Heat Exchanger tube Failure mechanism

[yamoffathoo]

I am very interested in a failure mechanism that is associated with low and intermittent tube flow that causes tube failure and tube movement. This has been observed in verticaly oriented, u-tube heat exchangers and requires a hot shell (secondary) side, cold tube (primary) side, liquid medium, a thick tubesheet and double rolled tubes - each roll is 1.25 x tubesheet thickness and located adjacent to the secondary and primary tube sheet faces.

The tube flow is comprised of a constant tempering flow in parallel with a control valve that responds to shell vapour pressure. The cooling flow requirement is slightly more than tempering, therefore, the valve modulates cyclically, alternating between a minute of low tempering flow to 10 seconds of flows 20x higher.
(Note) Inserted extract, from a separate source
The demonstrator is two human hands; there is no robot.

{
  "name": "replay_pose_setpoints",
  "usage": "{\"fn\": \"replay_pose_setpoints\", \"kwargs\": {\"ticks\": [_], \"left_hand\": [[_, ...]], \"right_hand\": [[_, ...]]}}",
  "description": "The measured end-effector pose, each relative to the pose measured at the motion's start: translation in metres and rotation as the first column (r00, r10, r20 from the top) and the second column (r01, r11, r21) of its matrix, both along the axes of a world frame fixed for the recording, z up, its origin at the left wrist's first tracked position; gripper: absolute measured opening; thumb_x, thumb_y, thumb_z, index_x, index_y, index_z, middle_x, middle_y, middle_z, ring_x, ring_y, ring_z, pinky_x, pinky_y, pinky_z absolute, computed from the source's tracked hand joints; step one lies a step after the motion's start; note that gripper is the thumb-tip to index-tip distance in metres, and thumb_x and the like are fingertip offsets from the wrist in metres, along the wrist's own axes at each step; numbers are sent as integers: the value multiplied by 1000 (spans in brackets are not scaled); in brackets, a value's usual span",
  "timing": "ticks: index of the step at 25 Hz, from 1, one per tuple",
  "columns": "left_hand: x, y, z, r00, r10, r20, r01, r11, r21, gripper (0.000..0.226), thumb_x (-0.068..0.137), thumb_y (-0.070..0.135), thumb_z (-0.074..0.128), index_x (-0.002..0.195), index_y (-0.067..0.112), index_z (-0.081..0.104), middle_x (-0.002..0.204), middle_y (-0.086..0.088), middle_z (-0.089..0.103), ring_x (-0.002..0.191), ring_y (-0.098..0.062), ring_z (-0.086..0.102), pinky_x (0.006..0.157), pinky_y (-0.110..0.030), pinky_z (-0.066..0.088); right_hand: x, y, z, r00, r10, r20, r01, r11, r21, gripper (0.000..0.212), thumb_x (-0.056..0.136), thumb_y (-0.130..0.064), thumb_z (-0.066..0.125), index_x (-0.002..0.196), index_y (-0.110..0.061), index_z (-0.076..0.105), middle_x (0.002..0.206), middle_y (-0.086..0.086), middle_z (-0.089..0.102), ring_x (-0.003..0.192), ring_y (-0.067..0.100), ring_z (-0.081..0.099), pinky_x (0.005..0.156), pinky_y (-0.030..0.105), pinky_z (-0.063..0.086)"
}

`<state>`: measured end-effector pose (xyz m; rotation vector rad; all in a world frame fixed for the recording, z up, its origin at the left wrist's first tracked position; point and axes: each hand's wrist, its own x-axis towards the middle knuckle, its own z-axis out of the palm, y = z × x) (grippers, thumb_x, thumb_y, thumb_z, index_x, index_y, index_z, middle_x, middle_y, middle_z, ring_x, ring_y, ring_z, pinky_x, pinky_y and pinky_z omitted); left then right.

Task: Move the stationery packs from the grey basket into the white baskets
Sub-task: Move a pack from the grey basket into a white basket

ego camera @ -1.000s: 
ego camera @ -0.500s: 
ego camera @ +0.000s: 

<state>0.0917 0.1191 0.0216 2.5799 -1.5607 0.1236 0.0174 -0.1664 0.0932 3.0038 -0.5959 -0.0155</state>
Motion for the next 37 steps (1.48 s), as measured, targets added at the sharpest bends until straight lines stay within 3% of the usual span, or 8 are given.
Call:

My theory is that, as a result of this flow transient, the following mechanism occurs:

- during periods of low tempering flow, the radial thermal gradient through inlet tubes and tube sheet is small due to the insulating laminar heat transfer coefficient
- when flow quickly increases, the tube gradient increases sufficiently to relax the upper rolled joint and permit axial tube contraction reaction forces to develop between the lower rolled joint and the seal weld.
-by the time tube contraction reaches the lower rolled joint, the upper tube sheet has cooled and locks in some residual tensile tube strain.
- tensile stress in the tube section between upper and lower rolled joints is released when the lower rolled joint relaxes.
- after this 10 second cooling cycle, there follows 60 seconds of tube sheet heating
- with 500,000 cycles occurring each year, cracks are initiated at stress risers in the root of the fillet/seal weld and propagate at 45 degrees from tube OD to ID along the heat affected zone adjacent to the fillet weld.
- when the tube has cracked circumferentially through wall, it is free to inch-worm down the tube sheet in response to the 'thermal peristaltic' action.

Does this sound plausible, and would eliminating the double roll by rolling the section between, prevent tube cracking and movement (if the flow transient could not be changed)?

 

[GenB]

Not an easy task you are proposing.
you should look at old technology: locomotives,
they had the same problem, most adopted a certain tube rolling technique called... you have to look at Sect. I, they still mention it there. I got very interested and I called the retrofit shop at the Museum in Sacramento CA.

 

[yamoffathoo]

Section I PFT-12.2.2 mentions expanding tubes using the Prosser method. Could you point me to a good source of historical information on this method? Would you have a contact at the Museum in Sacramento CA? Is it the re-rolling 'task' that you have reservations about?

 

[GenB]

I will see if I still have their phone #
you can try calling the shop and talk to a senior boiler maker.
they will treat you well.

 

[davefitz]

sounds like a classic ledineg static flow instability problem.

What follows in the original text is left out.